Advanced imaging modalities, such as 3D reconstruction or maximum intensity projection images, may be useful for the identification of AcomA. Among the possible variants of AcomA, absence, double, fenestrated, and triple AcomA have been reported in the literature. Other rare cases include AcomA X, Y, V, H, or N19. There is some controversy in the literature about the frequency of anatomical variants of AcomA. Some authors describe the absence of the AcomA as the most common atypical vascular variant with a prevalence of approximately 14%24 and 19%15, while other authors claim that definite absence of the anterior communicating artery is found in 5% of surgical dissections21. This disagreement may arise from the fact that among the limitations of some studies was the inability of CTA source images to visualize very small arteries, possibly leading to the misdiagnosis of some hypoplastic arteries as aplastic arteries15. For this reason, the findings of studies that are illustrated by the use of dissection become more important.
Study Limitations
Limitations of this study include that the sample group was taken from only from one region and that only fresh cadavers were examined.
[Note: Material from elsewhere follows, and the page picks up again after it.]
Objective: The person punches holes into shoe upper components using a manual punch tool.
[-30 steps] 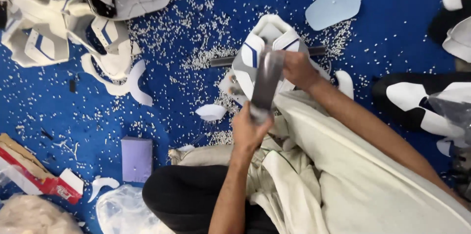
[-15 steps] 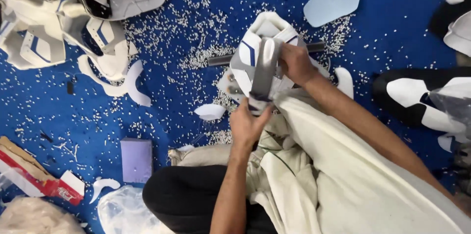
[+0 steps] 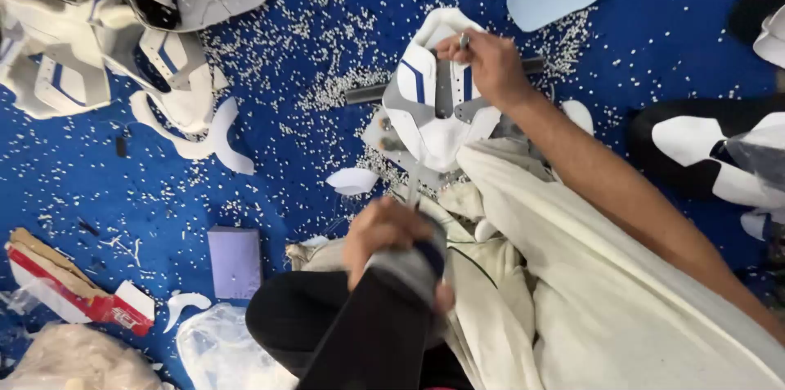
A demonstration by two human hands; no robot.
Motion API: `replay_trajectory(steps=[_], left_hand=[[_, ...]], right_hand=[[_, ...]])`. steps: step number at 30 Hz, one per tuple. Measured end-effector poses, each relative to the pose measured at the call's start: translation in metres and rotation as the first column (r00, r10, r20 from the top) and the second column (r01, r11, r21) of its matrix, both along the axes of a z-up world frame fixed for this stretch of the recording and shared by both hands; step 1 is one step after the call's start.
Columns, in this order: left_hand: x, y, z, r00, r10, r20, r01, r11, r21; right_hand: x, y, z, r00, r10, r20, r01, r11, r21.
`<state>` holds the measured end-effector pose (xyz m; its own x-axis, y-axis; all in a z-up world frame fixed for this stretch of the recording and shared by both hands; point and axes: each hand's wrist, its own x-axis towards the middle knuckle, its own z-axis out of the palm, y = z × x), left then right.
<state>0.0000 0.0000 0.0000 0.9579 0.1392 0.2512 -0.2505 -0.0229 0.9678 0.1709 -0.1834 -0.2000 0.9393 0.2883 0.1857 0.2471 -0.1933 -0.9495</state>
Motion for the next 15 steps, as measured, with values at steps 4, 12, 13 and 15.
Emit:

In future research, similar studies on larger and more diverse populations will increase the generalisability of the findings. Furthermore, increasing the sample size would enable a more robust and statistically significant evaluation of correlation results stratified by BMI or sex. Given the considerable variability in AcomA types and despite the relatively large sample size used in this study, the interpretation of correlation findings between these types remains limited. Distribution of results by subtypes may not yield ethically applicable and generalizable results due to the inherent heterogeneity observed.In addition, prospective studies evaluating the clinical outcomes of these variations will provide more data for surgical and radiological applications.
CONCLUSION
This study has examined and classified the morphological variations of the AcomA on fresh cadavers in a sample from Türkiye. The findings provide important clinical information, especially for cerebrovascular surgery and radiological interventions. Variations such as hypoplasia, aplasia and fenestration identified in the study may affect the haemodynamics of cerebral vessels, alter the adequacy of collateral circulation and predispose to aneurysm formation. Therefore, the detection of these variations in preoperative imaging processes may help to plan surgical and endovascular interventions more safely and effectively. It should be kept in mind that hypoplastic and aplastic variations, especially, may lead to adverse complications due to insufficient blood flow during surgery.
This study contributes to the literature by being performed on fresh cadavers. The data obtained by dissection reveal the anatomical details of the vascular structures more accurately compared to previous studies performed with imaging methods. Moreover, the higher rate of fenestration-related variations in this study compared to the rates reported in the literature, suggests that more research should be conducted on the clinical effects of these variations. These anatomical differences should be taken into consideration in the diagnosis and treatment of cerebrovascular diseases.